A decisão foi tomada pela 1ª Promotoria de Justiça de Maringá, que inicialmente havia instaurado uma Notícia de Fato para analisar o caso. Após a avaliação, o órgão concluiu que não há elementos que indiquem irregularidade, optando pelo arquivamento do procedimento. A comunicação foi encaminhada ao gabinete do vereador nesta semana.
A denúncia pedia a interrupção da tramitação de uma Proposta de Alteração da Lei Orgânica do Município, enviada pelo Executivo no dia 11 de fevereiro.

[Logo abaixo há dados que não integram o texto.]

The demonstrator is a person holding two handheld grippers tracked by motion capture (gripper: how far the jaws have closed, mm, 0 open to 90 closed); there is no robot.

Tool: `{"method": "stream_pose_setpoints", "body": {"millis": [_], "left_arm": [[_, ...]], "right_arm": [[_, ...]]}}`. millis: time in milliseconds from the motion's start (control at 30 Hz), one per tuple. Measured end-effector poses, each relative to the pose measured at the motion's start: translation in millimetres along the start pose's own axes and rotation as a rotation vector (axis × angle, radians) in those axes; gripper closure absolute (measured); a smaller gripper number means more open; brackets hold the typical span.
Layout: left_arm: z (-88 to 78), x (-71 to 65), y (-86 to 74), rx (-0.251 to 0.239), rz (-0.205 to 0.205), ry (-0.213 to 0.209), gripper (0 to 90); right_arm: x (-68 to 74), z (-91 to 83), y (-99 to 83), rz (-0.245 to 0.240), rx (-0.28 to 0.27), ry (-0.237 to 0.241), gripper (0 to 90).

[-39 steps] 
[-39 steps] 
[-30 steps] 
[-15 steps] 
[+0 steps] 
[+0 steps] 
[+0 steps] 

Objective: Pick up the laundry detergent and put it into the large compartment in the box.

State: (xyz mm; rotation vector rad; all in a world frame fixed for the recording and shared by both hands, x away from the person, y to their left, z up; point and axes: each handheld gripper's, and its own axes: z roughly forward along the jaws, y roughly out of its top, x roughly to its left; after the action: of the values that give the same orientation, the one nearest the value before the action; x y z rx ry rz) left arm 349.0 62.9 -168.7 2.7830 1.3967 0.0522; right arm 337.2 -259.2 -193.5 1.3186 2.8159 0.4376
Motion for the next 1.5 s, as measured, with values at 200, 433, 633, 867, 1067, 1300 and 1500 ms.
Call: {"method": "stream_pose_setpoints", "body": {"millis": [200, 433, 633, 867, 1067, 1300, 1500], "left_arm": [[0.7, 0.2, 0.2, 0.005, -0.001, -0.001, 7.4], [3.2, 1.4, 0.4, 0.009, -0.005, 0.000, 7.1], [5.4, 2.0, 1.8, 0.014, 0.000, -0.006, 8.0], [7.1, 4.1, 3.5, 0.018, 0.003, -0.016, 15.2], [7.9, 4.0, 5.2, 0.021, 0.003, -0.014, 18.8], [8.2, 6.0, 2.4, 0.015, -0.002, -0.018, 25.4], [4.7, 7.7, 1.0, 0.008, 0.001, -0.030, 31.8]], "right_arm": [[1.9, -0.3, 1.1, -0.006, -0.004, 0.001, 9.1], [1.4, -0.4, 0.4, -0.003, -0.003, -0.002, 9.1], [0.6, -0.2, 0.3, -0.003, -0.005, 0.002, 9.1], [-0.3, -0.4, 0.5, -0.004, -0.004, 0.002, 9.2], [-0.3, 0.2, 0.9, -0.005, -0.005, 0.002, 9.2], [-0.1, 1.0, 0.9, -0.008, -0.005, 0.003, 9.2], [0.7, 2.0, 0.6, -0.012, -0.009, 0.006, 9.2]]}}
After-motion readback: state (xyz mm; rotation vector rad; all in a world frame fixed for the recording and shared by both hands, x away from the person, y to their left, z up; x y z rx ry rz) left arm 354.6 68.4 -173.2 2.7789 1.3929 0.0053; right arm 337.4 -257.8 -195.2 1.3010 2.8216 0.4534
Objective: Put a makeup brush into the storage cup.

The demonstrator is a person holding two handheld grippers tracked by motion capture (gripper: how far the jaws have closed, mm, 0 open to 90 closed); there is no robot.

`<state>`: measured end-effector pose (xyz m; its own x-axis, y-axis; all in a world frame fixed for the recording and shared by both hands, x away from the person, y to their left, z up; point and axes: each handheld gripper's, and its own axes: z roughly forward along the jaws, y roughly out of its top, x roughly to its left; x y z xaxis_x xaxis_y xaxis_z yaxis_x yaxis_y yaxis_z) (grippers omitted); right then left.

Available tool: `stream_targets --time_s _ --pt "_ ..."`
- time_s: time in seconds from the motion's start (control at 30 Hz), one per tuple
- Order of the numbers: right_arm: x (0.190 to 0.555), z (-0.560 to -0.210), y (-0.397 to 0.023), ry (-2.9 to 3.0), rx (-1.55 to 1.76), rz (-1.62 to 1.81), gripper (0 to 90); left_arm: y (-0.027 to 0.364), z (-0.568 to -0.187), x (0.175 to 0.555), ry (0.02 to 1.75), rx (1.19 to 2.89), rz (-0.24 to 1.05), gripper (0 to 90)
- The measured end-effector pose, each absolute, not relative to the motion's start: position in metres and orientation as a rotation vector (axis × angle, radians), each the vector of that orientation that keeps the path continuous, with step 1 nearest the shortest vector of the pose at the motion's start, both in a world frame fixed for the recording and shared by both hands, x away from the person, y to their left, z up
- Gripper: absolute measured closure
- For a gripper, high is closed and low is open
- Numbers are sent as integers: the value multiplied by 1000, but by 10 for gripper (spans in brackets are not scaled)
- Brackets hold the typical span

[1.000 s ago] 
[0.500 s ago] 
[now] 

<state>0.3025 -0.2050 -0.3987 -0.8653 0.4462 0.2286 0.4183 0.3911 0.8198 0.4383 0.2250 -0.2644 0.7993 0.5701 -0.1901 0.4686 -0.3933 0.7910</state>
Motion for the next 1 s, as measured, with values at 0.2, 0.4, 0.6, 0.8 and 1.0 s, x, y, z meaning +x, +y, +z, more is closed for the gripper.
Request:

O projeto prevê que o prefeito possa se ausentar do cargo para viagens oficiais com duração inferior a 15 dias sem necessidade de autorização da Câmara.
Base na Constituição
Segundo a mensagem enviada junto ao projeto, a proposta tem respaldo na Constituição Federal, que permite ao presidente e ao vice-presidente da República se afastarem do país por períodos inferiores a 15 dias sem autorização do Legislativo. O documento também cita que a prática já ocorre em outros municípios paranaenses, como Londrina, Cascavel, São José dos Pinhais e Foz do Iguaçu.
No entendimento do Ministério Público, a alteração não apresenta irregularidade por se enquadrar no chamado “princípio da simetria constitucional”, que prevê regras semelhantes para diferentes níveis do Poder Executivo.
Debate político
O prefeito Silvio Barros já havia mencionado a proposta na primeira sessão da Câmara de Maringá em 2026, realizada em 3 de fevereiro, afirmando que pretendia encaminhar o projeto ao Legislativo o mais rápido possível. Segundo ele, a mudança busca evitar desgastes políticos relacionados às autorizações de viagem.
O vereador Professor Pacífico, autor da representação ao Ministério Público, argumentou que a proposta reduz o controle político preventivo exercido pela Câmara e poderia favorecer interesses do atual chefe do Executivo.
Desde 1997, prefeitos de Maringá precisam de autorização da Câmara Municipal para viagens internacionais. A proposta ainda depende de análise das Comissões Permanentes do Legislativo antes de seguir para votação em plenário.